A poetry pamphlet is a beautiful endeavour; it is a larger canvas than a single poem, and easier to sustain than a full collection. As a writer, it allows you to approach a thing from all sides, or take one approach and deepen or develop it, experimenting beyond the confines of forty lines without committing yourself to forty poems. As a reader, it’s a chance to get a taste of a new poet breaking into publication, or an established poet going off piste or riffing on a theme.
Previous winners have given excellent tips on how to put a pamphlet manuscript together. Like many others, I print everything out and lay the poems out on the floor or a big table and rearrange them over a period of days, weeks, sometimes months, looking at how the poems rub up against each other, how themes or narratives develop, whether I have used a particular word too often. I also like to make sure that there is some variety in form so, for example, I don’t have a whole bunch of poems in tercets together, unless there’s a reason for it. I show them to my husband and/or a couple of close friends, and I try to listen to what they say. After a while I get page-blind and have to put it all away for a few weeks. It’s a process of sifting, combing, allowing things to rise to the top, and recognising eventually that one poem is repeat business, another poem does not fit, or that the poem I wrote to fill a specific gap or bridge the distance between two others is simply not working, however much I want it to. The poems that I rescue from the reject pile and grant another go-round generally end up back in the bin. Less is usually more.

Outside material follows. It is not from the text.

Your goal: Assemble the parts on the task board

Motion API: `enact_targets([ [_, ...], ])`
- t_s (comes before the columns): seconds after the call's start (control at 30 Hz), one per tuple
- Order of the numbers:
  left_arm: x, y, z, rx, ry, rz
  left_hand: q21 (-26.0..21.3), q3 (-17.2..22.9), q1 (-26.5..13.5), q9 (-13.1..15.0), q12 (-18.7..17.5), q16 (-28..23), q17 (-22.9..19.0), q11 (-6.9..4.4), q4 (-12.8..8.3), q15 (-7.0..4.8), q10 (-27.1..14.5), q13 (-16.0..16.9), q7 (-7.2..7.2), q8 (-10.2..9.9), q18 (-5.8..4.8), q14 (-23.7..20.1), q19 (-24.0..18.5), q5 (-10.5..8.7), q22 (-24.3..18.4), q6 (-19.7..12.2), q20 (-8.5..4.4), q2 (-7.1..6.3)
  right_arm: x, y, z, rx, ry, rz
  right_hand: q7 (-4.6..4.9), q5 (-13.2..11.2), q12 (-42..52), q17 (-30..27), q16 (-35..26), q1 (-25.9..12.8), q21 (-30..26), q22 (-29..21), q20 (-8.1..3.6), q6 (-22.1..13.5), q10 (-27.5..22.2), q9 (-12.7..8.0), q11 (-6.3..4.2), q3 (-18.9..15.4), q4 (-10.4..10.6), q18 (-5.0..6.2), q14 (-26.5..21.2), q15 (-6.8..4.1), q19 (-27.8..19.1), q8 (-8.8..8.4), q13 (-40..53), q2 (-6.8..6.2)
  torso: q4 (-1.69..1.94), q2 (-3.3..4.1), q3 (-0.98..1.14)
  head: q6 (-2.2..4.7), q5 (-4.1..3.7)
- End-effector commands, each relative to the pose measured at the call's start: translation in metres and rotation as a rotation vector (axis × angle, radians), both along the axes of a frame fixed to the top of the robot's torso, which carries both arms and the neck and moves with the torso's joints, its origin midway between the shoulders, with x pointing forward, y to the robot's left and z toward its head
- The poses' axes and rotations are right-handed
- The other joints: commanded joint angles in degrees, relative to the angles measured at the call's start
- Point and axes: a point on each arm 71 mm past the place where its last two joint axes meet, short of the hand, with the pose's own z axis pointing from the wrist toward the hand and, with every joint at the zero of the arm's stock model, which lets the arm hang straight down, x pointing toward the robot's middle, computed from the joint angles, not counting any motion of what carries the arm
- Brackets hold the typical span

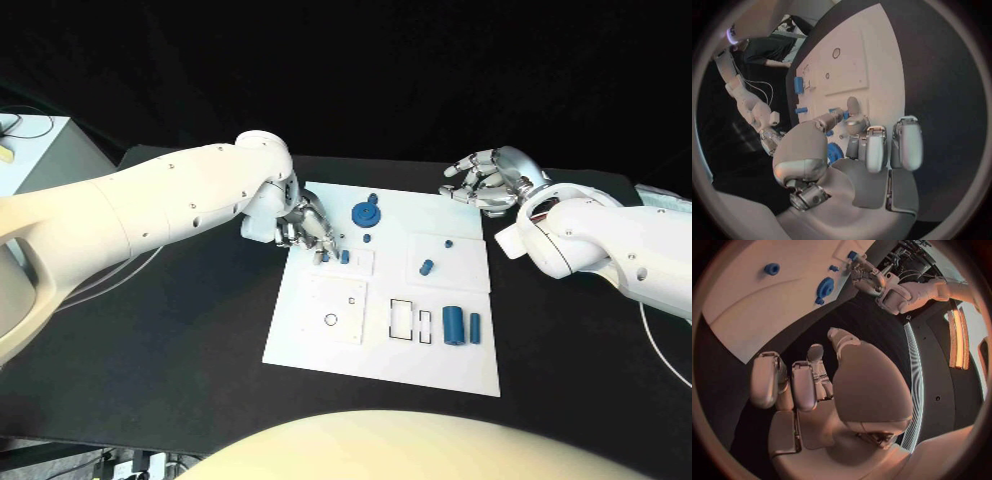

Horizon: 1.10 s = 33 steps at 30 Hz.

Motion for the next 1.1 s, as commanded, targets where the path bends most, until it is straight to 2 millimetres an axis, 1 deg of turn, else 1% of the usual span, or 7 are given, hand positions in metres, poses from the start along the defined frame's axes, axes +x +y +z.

Human Tissue was particularly important to me because it was rooted in a very personal experience — donating a kidney to my son Linus. I wanted to get it right for myself, and also for Linus. I absolutely didn’t want the pamphlet to be some kind of bloodletting or therapy. Obviously all poetry comes out of lived experience, but a poem must be more than that; the experience has to be transmuted into something separate, different, something which stands alone and carries its own truth. It must allow for a connection between my experience and that of the reader, making space for others to bring their own stuff to the poem and find their own meaning in it. Happily the three judges of the competition were convinced enough; now It’s up to readers to determine whether I’ve succeeded, and up to future writers to continue to grapple with this issue.
Getting the phone call was joyful and validating and a matter of great relief. The staff at the Poetry Business are a pleasure to work with, and Peter Samson is a very fine editor. Just the process of honing your manuscript is enormously instructive. It’s the best pamphlet competition out there by far, and I’m almost unspeakably proud to be among the number of poets who have won it.